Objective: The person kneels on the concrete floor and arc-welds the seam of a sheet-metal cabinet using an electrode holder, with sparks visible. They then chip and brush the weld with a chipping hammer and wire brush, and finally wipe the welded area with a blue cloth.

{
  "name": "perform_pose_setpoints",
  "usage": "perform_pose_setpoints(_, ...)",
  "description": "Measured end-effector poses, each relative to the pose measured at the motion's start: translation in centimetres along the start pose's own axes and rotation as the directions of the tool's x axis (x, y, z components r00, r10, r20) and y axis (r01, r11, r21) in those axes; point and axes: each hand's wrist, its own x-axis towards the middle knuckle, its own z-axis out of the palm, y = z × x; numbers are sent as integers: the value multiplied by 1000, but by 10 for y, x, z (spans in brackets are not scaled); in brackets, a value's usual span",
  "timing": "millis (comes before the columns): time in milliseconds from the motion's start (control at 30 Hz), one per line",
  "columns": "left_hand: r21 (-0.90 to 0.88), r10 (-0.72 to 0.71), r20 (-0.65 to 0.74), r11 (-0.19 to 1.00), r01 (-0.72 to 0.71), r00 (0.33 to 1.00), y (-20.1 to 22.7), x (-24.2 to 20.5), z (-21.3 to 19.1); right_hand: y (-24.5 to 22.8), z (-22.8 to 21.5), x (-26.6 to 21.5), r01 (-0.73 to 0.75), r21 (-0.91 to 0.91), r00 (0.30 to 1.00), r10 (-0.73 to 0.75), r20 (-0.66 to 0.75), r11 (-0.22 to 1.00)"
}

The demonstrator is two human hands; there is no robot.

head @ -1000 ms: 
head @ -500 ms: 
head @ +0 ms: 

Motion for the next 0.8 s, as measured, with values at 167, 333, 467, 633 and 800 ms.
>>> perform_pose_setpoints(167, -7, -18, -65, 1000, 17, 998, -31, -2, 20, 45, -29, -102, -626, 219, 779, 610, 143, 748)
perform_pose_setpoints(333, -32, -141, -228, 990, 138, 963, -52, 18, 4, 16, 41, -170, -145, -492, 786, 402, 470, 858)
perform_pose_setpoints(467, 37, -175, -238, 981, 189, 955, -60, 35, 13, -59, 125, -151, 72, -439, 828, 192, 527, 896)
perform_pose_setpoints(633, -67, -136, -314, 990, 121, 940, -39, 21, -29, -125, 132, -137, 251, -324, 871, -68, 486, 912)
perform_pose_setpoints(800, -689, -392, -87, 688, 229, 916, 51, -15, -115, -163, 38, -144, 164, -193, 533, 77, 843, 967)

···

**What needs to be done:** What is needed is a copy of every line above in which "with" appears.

**Response area:**
Objective: The person kneels on the concrete floor and arc-welds the seam of a sheet-metal cabinet using an electrode holder, with sparks visible. They then chip and brush the weld with a chipping hammer and wire brush, and finally wipe the welded area with a blue cloth.
Motion for the next 0.8 s, as measured, with values at 167, 333, 467, 633 and 800 ms.

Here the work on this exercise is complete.